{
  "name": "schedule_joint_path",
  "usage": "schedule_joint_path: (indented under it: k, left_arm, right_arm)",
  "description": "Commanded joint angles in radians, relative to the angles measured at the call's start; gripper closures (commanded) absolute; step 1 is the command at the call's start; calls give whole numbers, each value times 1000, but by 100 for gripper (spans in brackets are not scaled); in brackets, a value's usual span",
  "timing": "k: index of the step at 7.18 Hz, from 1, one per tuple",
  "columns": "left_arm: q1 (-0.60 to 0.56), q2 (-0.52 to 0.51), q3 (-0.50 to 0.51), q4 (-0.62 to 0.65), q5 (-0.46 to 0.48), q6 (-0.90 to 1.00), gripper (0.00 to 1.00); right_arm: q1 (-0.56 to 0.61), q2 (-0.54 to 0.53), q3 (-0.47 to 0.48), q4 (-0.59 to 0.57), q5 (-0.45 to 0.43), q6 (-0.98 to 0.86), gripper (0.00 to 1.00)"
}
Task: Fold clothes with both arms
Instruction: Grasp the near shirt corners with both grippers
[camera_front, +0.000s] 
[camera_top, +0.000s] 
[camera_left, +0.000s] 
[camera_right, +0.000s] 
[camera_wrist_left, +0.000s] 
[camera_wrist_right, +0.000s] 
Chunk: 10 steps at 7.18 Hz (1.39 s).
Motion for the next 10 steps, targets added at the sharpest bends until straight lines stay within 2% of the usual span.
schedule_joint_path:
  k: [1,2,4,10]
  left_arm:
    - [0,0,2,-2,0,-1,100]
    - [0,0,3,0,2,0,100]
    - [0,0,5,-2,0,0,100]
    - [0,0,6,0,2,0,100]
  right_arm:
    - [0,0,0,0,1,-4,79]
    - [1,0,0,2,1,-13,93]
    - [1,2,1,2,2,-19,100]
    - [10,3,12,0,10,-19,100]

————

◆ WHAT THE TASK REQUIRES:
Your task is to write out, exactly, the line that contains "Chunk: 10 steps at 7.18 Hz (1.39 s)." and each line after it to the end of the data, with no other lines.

◆ TASK SOLUTION:
Chunk: 10 steps at 7.18 Hz (1.39 s).
Motion for the next 10 steps, targets added at the sharpest bends until straight lines stay within 2% of the usual span.
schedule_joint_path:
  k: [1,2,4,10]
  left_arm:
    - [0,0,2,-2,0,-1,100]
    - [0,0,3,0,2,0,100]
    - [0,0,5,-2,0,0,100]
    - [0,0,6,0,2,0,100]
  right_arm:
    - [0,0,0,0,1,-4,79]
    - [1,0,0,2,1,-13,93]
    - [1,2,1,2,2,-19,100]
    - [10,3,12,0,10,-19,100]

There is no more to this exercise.